In the Spiritual Exercises, St. Ignatius invites us to savor our religious experiences – to spend time with experiences that move us so as to mine from them all that God has to offer us. This is the reason that Repetition is such an important dynamic in Ignatian prayer. In a particularly good explanation of this dynamic, David Asselin, S.J., once wrote:

The activity characteristic of an Ignatian repetition is not a simple review of matter covered in a previous exercise; rather, it means returning to and dwelling on those points in that exercise where affective responses or spiritual experiences were stimulated in the retreatant, consolations, desolations, inspirations, and so forth. In the Ignatian repetition it is not so much the points of subject matter as the points of personal sensitivity that are revisited, so as to reinforce, deepen, or better appreciate them….By virtue of repeatedly entering the mysteries of the Lord at successively more intimate levels, [one] can be expected to see, savor, and know the Word in a new and wholly personal way — eventually, to borrow Ignatius’ favorite prayer phrase, to “find the Lord in all things.

I love that word, “savor.” It carries a a sense of dwelling with enjoyment in something. Of relishing it. Of swimming in it until we’ve appreciated everything there is to appreciate about it.

I think we do not spend enough time savoring our experiences, of whatever nature, not just our prayer experiences.
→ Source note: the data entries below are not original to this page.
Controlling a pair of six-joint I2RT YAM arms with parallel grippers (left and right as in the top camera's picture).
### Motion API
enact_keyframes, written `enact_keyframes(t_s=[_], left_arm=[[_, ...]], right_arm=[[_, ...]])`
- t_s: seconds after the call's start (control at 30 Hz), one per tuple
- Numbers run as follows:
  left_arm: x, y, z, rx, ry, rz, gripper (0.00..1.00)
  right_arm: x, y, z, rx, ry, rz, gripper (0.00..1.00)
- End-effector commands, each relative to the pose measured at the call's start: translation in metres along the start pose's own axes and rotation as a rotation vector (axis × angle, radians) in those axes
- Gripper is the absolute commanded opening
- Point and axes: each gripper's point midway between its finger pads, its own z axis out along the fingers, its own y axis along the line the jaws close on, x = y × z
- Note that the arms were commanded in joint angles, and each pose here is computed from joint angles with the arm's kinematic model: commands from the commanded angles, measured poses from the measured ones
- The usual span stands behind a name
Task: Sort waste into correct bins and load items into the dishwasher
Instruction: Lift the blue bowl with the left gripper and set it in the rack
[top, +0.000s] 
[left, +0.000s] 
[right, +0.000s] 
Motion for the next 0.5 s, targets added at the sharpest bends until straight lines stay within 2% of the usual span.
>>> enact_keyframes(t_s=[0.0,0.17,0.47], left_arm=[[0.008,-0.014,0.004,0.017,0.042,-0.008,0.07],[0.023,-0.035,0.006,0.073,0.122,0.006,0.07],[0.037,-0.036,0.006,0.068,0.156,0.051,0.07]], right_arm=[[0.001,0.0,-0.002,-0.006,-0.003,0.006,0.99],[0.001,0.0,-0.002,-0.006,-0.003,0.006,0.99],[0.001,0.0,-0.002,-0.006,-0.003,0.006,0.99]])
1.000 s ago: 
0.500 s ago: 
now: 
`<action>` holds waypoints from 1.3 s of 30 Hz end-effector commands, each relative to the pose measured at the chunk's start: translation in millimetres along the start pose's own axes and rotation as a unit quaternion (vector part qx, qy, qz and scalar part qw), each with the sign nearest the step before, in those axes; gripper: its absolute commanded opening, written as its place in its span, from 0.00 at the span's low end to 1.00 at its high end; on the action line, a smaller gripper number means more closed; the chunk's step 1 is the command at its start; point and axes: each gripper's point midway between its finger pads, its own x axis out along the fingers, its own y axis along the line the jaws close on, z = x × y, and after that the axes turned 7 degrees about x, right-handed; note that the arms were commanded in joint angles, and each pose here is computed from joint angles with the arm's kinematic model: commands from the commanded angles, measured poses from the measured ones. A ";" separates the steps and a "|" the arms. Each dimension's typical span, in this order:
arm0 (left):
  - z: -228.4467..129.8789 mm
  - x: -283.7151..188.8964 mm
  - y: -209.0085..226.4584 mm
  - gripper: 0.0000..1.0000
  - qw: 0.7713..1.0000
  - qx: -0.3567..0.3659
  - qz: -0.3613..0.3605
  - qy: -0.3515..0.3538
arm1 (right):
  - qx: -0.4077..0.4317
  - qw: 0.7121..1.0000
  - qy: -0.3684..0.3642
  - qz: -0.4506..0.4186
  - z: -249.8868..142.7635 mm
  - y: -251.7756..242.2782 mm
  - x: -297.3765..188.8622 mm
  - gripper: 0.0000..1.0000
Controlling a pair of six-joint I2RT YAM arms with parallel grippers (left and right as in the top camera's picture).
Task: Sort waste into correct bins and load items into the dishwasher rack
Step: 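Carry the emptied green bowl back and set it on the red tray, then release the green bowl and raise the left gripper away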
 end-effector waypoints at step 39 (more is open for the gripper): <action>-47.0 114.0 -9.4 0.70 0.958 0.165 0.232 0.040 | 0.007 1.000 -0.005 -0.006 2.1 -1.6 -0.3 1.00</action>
We move from one encounter or activity to the next, often without a breath in between. I know that I’m sometimes already worrying about planning my next visit with someone with whom I have a close relationship before the current one has even come to an end. Our on-line activity contributes (although it is not the causal factor) to this tendency. If we are not multi-tasking, we are switching from e-mail to facebook to a blog or other website without a pause.

We need to stop now and then. To linger in our experiences. To appreciate them more fully. To savor them. That is as true for our experiences with each other as it is for our experiences in prayer.